▶ _Exercise_
From the line with "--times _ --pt" to the line with "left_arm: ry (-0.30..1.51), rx", retype every line exactly, including those two, and leave out the rest of the data below.

▶ _Given material_
──────────────────────────────
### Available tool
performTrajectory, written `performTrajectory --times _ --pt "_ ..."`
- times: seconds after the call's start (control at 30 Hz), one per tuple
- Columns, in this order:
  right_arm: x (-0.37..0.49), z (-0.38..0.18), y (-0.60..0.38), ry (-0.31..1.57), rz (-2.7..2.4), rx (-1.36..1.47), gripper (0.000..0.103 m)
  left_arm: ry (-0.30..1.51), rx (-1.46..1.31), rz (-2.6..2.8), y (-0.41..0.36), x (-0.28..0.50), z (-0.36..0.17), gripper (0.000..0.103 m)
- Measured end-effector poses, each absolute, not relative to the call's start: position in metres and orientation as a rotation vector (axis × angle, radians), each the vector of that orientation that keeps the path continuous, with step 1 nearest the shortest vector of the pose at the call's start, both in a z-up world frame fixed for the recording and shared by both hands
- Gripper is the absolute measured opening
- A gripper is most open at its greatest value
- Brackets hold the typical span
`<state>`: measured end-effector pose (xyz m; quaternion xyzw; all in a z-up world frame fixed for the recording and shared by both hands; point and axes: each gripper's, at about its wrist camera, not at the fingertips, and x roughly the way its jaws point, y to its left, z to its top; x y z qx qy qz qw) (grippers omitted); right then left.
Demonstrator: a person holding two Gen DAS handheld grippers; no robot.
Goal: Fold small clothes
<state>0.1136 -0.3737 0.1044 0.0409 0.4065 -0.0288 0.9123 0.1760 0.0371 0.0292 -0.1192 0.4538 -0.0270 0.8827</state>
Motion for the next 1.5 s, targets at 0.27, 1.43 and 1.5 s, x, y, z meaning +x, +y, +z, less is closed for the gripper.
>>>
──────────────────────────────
▶ _Answer area_
performTrajectory, written `performTrajectory --times _ --pt "_ ..."`
- times: seconds after the call's start (control at 30 Hz), one per tuple
- Columns, in this order:
  right_arm: x (-0.37..0.49), z (-0.38..0.18), y (-0.60..0.38), ry (-0.31..1.57), rz (-2.7..2.4), rx (-1.36..1.47), gripper (0.000..0.103 m)
  left_arm: ry (-0.30..1.51), rx (-1.46..1.31), rz (-2.6..2.8), y (-0.41..0.36), x (-0.28..0.50), z (-0.36..0.17), gripper (0.000..0.103 m)

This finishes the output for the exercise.